However, as various potential host systems may utilize encryption
models other than an LBA-based key selection model, it may be
beneficial for the data storage device 120 to be configurable for
one or more other key selection models, as described in further
detail below.
[0026] The data storage device 120 may utilize different types of
keys, and may use multiple keys. For example, the data storage
device 120 may utilize symmetric keys and/or asymmetric keys. In
certain embodiments, encryption keys are 128 or 256 bit Advanced
Encryption Standard (AES) keys.
[0027] In certain embodiments, the data storage device 120 may
include an encryption/decryption module 137. The
encryption/decryption module 137 may be configured to perform
encryption and/or decryption of data that is stored in at least a
portion of the non-volatile memory array 140. In one example
embodiment, the encryption/decryption module 137 is configured to
encrypt/decrypt data according to one or more keys selected on a
per-command basis.
[0028] In certain embodiments, the data storage device 120 may
include a key selection module 134 that provides encryption keys to
the encryption/decryption module 137 in response to data extracted
from host I/O commands.

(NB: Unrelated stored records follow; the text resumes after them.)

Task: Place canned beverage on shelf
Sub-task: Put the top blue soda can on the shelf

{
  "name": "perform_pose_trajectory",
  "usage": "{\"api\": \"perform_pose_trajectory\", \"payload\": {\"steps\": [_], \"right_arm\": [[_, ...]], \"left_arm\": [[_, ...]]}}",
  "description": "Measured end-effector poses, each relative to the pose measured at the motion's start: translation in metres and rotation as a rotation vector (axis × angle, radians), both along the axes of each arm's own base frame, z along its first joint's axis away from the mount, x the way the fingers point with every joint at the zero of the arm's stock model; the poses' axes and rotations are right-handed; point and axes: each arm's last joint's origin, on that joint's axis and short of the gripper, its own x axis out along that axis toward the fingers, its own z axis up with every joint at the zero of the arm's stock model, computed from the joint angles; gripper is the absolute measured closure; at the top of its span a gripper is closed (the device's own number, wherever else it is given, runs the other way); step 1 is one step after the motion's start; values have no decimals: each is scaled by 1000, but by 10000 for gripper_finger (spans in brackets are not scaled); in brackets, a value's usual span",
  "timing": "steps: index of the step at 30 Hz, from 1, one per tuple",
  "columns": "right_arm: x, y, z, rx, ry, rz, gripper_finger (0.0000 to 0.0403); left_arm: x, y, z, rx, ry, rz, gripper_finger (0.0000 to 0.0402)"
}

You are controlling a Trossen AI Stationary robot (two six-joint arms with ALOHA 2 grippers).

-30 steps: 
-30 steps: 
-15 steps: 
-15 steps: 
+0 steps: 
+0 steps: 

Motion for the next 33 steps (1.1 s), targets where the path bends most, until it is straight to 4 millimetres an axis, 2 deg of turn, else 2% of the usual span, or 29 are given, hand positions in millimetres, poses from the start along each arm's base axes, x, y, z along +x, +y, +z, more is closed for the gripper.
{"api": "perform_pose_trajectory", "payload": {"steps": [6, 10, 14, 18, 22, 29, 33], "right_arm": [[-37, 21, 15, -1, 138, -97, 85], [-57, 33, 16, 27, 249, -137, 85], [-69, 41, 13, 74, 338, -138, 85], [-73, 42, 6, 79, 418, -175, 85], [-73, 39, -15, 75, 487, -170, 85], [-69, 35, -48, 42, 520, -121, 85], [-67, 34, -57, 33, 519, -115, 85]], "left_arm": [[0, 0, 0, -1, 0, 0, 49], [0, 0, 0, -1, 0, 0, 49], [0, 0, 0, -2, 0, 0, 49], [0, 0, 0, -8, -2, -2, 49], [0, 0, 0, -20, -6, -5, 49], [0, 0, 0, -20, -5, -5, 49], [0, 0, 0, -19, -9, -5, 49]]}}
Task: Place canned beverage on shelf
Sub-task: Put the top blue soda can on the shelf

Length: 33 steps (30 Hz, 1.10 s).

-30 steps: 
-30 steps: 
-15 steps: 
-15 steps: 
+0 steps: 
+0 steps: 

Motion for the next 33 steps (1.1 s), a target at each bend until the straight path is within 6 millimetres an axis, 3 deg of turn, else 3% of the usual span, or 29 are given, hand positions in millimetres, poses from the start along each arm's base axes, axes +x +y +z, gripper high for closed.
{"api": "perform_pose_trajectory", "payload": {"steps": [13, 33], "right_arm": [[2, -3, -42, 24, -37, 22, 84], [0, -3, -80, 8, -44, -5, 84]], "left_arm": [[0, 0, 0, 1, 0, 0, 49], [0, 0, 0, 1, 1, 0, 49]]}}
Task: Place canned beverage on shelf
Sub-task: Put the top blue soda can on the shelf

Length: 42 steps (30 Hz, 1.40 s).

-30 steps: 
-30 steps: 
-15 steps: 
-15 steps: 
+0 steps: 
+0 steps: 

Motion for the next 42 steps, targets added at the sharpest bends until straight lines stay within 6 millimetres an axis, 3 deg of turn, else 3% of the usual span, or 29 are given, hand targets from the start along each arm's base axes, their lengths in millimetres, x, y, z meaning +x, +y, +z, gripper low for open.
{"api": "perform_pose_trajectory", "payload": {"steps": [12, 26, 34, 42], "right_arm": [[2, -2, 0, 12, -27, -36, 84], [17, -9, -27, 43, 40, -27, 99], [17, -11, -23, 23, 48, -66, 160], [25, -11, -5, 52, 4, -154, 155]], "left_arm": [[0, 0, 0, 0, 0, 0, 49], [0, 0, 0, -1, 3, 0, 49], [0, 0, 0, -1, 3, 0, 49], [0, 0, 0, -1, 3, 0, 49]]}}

In certain embodiments, the controller 130
may perform at least a portion of the functions of the
encryption/decryption module 137 and/or the key selection module
134.
Key Selection
[0029] Certain embodiments disclosed herein provide for support of
different data storage security models, as described above, in a
single controller chip or device. In certain embodiments, the use
of hardware-based key selection circuitry, wherein encryption keys
are selected substantially without firmware intervention, allows
for encryption flexibility without substantial relative degradation
in encryption performance.
[0030] FIG. 2 illustrates a storage encryption system 200 including
encryption key selection circuitry 234 configured to select
encryption keys based at least in part on a host I/O command,
wherein the key is used for encrypting and/or decrypting host data
associated with the host I/O command. In an example embodiment, key
data may be maintained by a SED device, wherein key data, along
with other related data, is maintained in one or more key
configuration records 236. For example, different keys and/or
security configurations may be associated with different LBA ranges
of the SED device.
[0031] In certain embodiments, the key selection circuitry 234 may
be configured to provide key data for SED encryption, file-based
encryption, raw data encryption, and/or other encryption model. In
order to provide such encryption flexibility, the key selection
circuitry may comprise a plurality of control modules, which may
selectively control the selection and/or provision of encryption
keys. In the system 200 of FIG. 2A, I/O commands are received from
a host device 210 and provided to a data extraction module 232
configured to extract certain pieces of data from the host
commands. The data encryption module 232 may be integrated into the
command data path. In certain embodiments, host I/O commands may
comprise one or more of the following parameters: access-type
(ACCESS_TYPE) information, indicating, for example, whether the
data access requested in the command is read access, write access,
etc.; LBA information (LBA), indicating LBA(s) associated with the
command; and I/O ID information, identifying, for example, a file
or object associated with the command.
[0032] The system 200 includes an access control module 231, which
may be configured to receive the access-type information (e.g., a
value indicating whether the associated command is a read or write
access command) from the data extraction module 232. The access
control module may compare the access type with configured
permissions. Access permissions may be configured on a user-by-user
basis. If the access type is permitted for the particular
command/user, then the access control module 231 may generate an
access signal allowing key selection in the remaining
blocks/circuitry to proceed. If access is not permitted based on
the access type, the access control module 231 may generate a
signal that causes an access fail exception, whereby the key
selection circuitry 234 may not provide a key for
encrypting/decrypting the associated data. The triggering of the
access failure may be effected through the use of certain logic,
such as an AND block 295 having as an input thereto the logical
complement of the output signal from the access control module
231.
[0033] The key selection circuitry 234 further comprises a range
control module 233, which may be configured to provide key
selection functionality for SED encryption. In an SED encryption
mode, the formula control module 235 and/or I/O control module 237
may be bypassed. For example, when bypassed, the outputs of the
formula control module 235 and I/O control module 237 may be set to
a positive value, such that the output of the AND block 291 is
determined by the output of the range control module 233. The
output of the range control module 233 may indicate whether the
LBA(s) of the I/O command are within configured values. In certain
embodiments, the range control module 231 may not be bypassed.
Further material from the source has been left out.